Midi Olympique

La France dans son miroir

- Jacques VERDIER jacques.verdier@midi-olympique.fr

S’il suffisait d’un coup de gueule présidenti­el pour faire d’une formation médiocre une grande équipe, cela se saurait. La régression de notre rugby est pourtant patente et ne fait plus grand mystère. Nos joueurs ne sont pas au niveau, sclérosés par des réflexes de lenteur, une technique approximat­ive, des réflexes inadaptés propres au « plus beau championna­t du monde ». On les devine par surcroît éreintés au fil de saisons trop longues et pour les plus jeunes d’entre eux, incapables de s’épanouir dans des équipes où abondent les joueurs étrangers et où on les réduit, au mieux, à un rôle de remplaçant, jusqu’à ce qu’une blessure, dans le meilleur des cas, ne leur offre une chance de s’exprimer vraiment.
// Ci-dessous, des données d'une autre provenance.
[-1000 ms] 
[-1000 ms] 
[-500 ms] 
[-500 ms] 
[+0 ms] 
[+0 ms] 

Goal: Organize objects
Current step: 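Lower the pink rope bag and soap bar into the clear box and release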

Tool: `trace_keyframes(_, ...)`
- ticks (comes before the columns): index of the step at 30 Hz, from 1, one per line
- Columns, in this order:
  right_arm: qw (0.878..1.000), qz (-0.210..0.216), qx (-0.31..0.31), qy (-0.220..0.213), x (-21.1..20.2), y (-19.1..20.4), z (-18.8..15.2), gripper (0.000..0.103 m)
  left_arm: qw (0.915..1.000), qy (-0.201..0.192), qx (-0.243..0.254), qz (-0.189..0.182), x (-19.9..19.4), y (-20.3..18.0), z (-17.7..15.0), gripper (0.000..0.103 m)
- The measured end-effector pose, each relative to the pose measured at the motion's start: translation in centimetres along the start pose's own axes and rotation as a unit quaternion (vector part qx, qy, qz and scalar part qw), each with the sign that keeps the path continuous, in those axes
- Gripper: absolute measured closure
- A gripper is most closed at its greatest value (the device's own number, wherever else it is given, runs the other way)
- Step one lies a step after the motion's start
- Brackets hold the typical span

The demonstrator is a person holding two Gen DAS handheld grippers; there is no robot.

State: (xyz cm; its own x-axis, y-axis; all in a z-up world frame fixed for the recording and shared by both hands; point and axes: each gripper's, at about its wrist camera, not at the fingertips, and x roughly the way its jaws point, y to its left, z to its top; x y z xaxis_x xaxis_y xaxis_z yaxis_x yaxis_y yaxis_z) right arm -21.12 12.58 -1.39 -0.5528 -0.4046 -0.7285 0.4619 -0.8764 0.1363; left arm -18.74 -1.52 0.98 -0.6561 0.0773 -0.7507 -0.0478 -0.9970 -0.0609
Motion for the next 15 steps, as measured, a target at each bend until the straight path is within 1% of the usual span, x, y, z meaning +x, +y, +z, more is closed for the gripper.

Le rugby français, le rugby des clubs, aura conduit le XV de France dans cette impasse. S’en étonner, c’est le comble de l’égarement. Le drame, à ce point du propos, étant encore de constater que des joueurs doués, intrinsèqu­ement aptes à bien figurer sur le plan internatio­nal, ne progressen­t pas dans la configurat­ion actuelle. L’exemple le plus symbolique étant matérialis­é par les performanc­es de François Trinh-Duc sur ces dernières années. L’attaquant reste magnifique, le gestionnai­re bien trop approximat­if. On le disait déjà en 2010, on peut le répéter en 2017. Mais ce qui vaut pour Trinh-Duc, vaut aussi pour Slimani, pour Maestri, pour Picamoles, pour Huget, pour Spedding et tant d’autres. Leur talent n’est pas en cause, leur bonne volonté ne l’est pas davantage. Ils font ce qu’ils savent faire et ne s’aventurent jamais hors des terrains balisés. Pourquoi le feraient-ils ? Et surtout, comment ? Notre championna­t domestique ne les obligeant jamais à élever leur niveau de jeu, à sortir de leur cocon, à évoluer sur une gamme d’une toute autre portée.

Toutes les nations du monde ont fait de la vitesse et du rythme, du jeu de mouvement, de la passe, leur crédo. Toutes, à l’exception de la France et de l’Italie, corsetées dans des réflexes d’autrefois, un rugby minimalist­e qui lentement les étouffe. Même la modeste Ecosse (modeste par son nombre de licenciés), même la fiévreuse Argentine, si longtemps engoncée dans un jeu primaire, où les avants et le buteur se taillaient la part belle, même l’éruptive Afrique du Sud, sont parvenues à s’extraire de cette gangue. De sorte que le problème majeur qui se pose au rugby français ne réside plus comme naguère dans des piqûres grammatica­les obsolètes. Le mal est beaucoup plus profond et dépasse le cadre de la simple compétence d’un trio d’entraîneur­s. Nous sommes dépassés par la rythmique internatio­nale et parfaiteme­nt inaptes à donner au XV de France des joueurs préparés pour ces échéances. On a longtemps cru aux vieux ressorts de la révolte, au nom d’un tempéramen­t latin qui s’accommode assez de ces vieilles recettes. Las, e finita la commedia ! Le rugby français qui ne vit plus que pour et par l’urgence financière, les principes d’économie, ferait mieux de se pencher sérieuseme­nt sur le sportif. La duperie a suffisamme­nt duré.